**Exercise goal**.
Every line below should be repeated exactly as written.

**Supplied data**.
---
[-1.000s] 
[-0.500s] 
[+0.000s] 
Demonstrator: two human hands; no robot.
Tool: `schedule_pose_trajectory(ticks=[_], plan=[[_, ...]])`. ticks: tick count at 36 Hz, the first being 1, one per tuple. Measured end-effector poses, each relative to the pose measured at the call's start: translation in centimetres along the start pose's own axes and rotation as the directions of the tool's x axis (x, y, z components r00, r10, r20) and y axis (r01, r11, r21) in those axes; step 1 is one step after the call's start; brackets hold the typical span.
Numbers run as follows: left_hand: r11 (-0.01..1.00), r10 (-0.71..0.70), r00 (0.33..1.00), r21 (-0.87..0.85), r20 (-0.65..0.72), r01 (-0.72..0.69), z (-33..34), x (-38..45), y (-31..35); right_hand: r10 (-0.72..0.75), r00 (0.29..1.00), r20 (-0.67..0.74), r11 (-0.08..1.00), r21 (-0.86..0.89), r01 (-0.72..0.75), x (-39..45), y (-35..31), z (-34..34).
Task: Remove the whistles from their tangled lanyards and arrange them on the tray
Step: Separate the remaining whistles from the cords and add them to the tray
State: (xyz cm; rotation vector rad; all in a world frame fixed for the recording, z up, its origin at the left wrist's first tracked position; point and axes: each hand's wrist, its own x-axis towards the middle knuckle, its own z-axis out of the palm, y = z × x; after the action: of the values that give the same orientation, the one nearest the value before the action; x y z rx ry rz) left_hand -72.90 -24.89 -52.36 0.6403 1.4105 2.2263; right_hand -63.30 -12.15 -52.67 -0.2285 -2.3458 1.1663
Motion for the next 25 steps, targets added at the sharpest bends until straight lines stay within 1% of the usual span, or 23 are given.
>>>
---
**Completed exercise**.
[-1.000s] 
[-0.500s] 
[+0.000s] 
Demonstrator: two human hands; no robot.
Tool: `schedule_pose_trajectory(ticks=[_], plan=[[_, ...]])`. ticks: tick count at 36 Hz, the first being 1, one per tuple. Measured end-effector poses, each relative to the pose measured at the call's start: translation in centimetres along the start pose's own axes and rotation as the directions of the tool's x axis (x, y, z components r00, r10, r20) and y axis (r01, r11, r21) in those axes; step 1 is one step after the call's start; brackets hold the typical span.
Numbers run as follows: left_hand: r11 (-0.01..1.00), r10 (-0.71..0.70), r00 (0.33..1.00), r21 (-0.87..0.85), r20 (-0.65..0.72), r01 (-0.72..0.69), z (-33..34), x (-38..45), y (-31..35); right_hand: r10 (-0.72..0.75), r00 (0.29..1.00), r20 (-0.67..0.74), r11 (-0.08..1.00), r21 (-0.86..0.89), r01 (-0.72..0.75), x (-39..45), y (-35..31), z (-34..34).
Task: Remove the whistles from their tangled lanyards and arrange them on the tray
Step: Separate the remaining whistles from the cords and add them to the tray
State: (xyz cm; rotation vector rad; all in a world frame fixed for the recording, z up, its origin at the left wrist's first tracked position; point and axes: each hand's wrist, its own x-axis towards the middle knuckle, its own z-axis out of the palm, y = z × x; after the action: of the values that give the same orientation, the one nearest the value before the action; x y z rx ry rz) left_hand -72.90 -24.89 -52.36 0.6403 1.4105 2.2263; right_hand -63.30 -12.15 -52.67 -0.2285 -2.3458 1.1663
Motion for the next 25 steps, targets added at the sharpest bends until straight lines stay within 1% of the usual span, or 23 are given.
>>>

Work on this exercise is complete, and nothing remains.